When my father finally returned, I noticed something different about him. It was subtle, almost imperceptible, but not to me. There was a shift in his demeanor, a faint crack in the stoic facade he always wore. He didn't say anything about it, and I didn't ask. His silence was a wall I had learned not to climb.
Then, one morning, he woke me up earlier than usual. Without explanation, he led me to the gym on the terrace where I normally exercised. Standing there, he declared, "From today onward, I'll be training you."
I blinked, caught off guard. "Training me? For what?"
His voice softened, the weight of his words sinking in. "If you don't want this, or if you don't believe me, then let it be. I won't force you. But time has a way of shaping us, Kevin. It will make you see the truth, whether you want to or not."
His words left me in deep contemplation. I cannot understand why he is doing this. As I wrestled with the weight of it, my mother's words echoed in my mind: Be the best version of yourself.

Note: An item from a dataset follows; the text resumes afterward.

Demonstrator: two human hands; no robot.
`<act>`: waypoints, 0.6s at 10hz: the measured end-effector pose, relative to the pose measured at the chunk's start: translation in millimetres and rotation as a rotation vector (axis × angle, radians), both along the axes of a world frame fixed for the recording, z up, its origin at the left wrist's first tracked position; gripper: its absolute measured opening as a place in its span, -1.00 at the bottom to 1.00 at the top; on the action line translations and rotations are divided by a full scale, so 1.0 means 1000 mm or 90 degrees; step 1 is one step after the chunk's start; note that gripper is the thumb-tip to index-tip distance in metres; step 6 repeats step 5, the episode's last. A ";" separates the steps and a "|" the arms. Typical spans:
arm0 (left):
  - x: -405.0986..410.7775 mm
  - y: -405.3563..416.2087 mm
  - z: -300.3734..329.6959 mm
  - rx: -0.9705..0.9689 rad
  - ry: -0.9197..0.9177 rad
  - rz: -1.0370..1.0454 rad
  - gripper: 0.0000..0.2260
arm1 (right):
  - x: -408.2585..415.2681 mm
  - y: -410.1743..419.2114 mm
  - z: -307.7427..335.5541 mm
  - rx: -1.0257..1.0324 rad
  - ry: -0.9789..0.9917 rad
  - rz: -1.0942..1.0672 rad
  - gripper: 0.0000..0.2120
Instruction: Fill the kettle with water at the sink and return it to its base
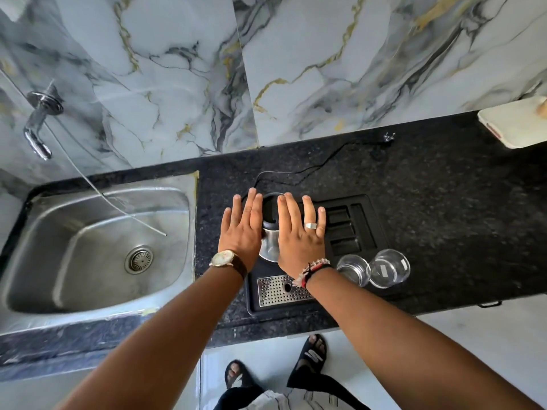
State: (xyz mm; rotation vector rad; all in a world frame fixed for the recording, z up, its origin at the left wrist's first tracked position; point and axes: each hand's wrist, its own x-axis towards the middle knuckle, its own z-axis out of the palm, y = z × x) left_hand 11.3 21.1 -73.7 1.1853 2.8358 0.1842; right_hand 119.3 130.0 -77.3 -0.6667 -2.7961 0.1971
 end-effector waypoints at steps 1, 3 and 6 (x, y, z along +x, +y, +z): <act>0.001 -0.001 0.006 -0.054 0.031 0.006 -0.28 | 0.003 -0.001 0.004 -0.019 -0.038 0.016 -0.19; 0.010 -0.006 0.039 -0.131 -0.008 -0.006 -0.17 | 0.012 0.005 0.037 -0.095 -0.166 0.060 0.00; 0.011 -0.036 0.100 -0.105 0.038 -0.063 -0.15 | 0.032 0.009 0.094 -0.035 -0.156 0.025 0.03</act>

"Will your training make me the best version of myself physically?" I asked at last, my tone quieter but tinged with determination.
My father understood my intentions.
He gave me a knowing smile—a gesture that carried more meaning than any answer.
From that moment, our training began. It was grueling, relentless—a regimen designed not just to teach me survival and adaptation but to forge dominance. Every day, as my body and mind grew. Another emotion began to rise within me: pride.
At first, it was subtle—a quiet confidence instilled by the lessons my father gave me and the words my mother had left behind. But as I pushed through every challenge, as I sharpened my skills and embraced the struggles before me, that pride took root. It wasn't the kind of arrogance that blinds you to something you watch in shows or read in books—it was a flame, steady and unyielding, driving me to keep going, to never stop until I reached my goals.
It was like a constant echo, repeating in my mind with every step forward. 'Choose the best.'
So I trained and ground every part of who I was. I began to understand that being the best wasn't just about physical prowess or dominance—it was about resilience, composure, and unwavering focus.
Those sessions with my father were transformative. in it, I found not only strength but purpose—a purpose that demanded nothing less than my very best.